I experienced a market crash in 2008 and 2009. I lost some money and fortune but we came back. I have been teaching real estate investment in area colleges, including Kennesaw State University. In the early 2000s, I wrote all my instructional manuals. I organized real estate mentoring and coaching programs for my students. We went on field trips.
I have a company called GAV Capital Partners where we buy, fix and sell properties. I teamed up with a construction company, Kerman Enterprises, which we have had for many years in this business. I have written a book called The Cashflow Real Estate Agent: A Step-by-Step Guide to Working with Investors. It’s on sale on Amazon and Barnes & Noble. You can also check out my website, www.TheCashflowRealEstateAgent.com. I’m mostly a real estate agent or realtor. I have to disclose that. My specialty is working with investors.

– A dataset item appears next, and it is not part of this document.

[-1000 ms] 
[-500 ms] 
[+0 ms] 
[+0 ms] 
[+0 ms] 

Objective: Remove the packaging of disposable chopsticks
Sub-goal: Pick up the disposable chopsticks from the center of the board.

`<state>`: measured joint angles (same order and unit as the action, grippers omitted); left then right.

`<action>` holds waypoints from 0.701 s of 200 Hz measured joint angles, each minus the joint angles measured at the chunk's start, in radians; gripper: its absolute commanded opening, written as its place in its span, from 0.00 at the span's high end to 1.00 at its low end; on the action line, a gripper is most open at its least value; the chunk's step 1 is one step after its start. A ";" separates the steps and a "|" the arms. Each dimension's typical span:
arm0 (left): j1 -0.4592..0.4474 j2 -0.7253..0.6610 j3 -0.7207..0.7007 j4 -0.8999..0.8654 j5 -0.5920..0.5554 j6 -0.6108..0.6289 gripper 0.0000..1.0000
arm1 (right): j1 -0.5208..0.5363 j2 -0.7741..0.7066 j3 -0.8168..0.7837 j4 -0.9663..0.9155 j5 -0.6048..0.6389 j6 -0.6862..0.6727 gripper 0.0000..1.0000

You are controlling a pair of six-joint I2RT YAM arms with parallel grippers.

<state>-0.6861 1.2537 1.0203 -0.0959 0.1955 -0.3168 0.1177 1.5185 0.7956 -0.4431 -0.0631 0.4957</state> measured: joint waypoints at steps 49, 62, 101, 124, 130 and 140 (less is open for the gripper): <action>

The topic that we’ll talk about is raising capital. Raising money, whether it’s derived from investors, family, friends or borrowed from commercial lenders, is one of the most crucial elements in any real estate transaction. I’m very happy when Stacy met with a consultant that told her that one of the biggest areas that she has to do was raising capital. I believe with all my heart that that is the heart of being a real estate investor.
One of the limiting factors when it comes to investing is capital. The ability to raise capital is very crucial. Always remember that real estate investment is capital intensive. I don’t care how much money you have. If you buy 2, 3 or 4 properties, you’re going to run out of money. The key is how are you going to be able to raise money if you go do a lot of deals? That is the question.
[bctt tweet=”One of the limiting factors when it comes to investing is capital.” username=””]
In my view, an important skill to master is the ability to raise money. That’s why I’m very excited that, Stacy, the Founder organized this virtual seminar so that some of us can explain how we raise money. I’m going to do my niche on how I raise money for my deals. The topic is using fund money partners to fund your rehab deals. I’ve been in real estate for a long time but over the long time that I’ve been doing all kinds of different things, my concentration is buying, fixing and then selling. I’m going to use what I do as an example of how I raise money for my deals.
We are going to talk about soft costs in a rehab deal, understanding soft costs and what is a soft cost when it comes to raising money for your rehab deals. I’m also going to talk about novice rehab numbers. In my view, before I go to convince fund money partners to get involved in my deals, I have to show them what the numbers look like.
The next thing is structuring the deal. I’m going to explain what I mean by structuring the deal or split funding. I said raising money with fund money partners. The question is when I say fund money partner, what do I mean? It is a friend, family, business partner or anybody you can tap into to raise money to fund your initial costs in a rehab project.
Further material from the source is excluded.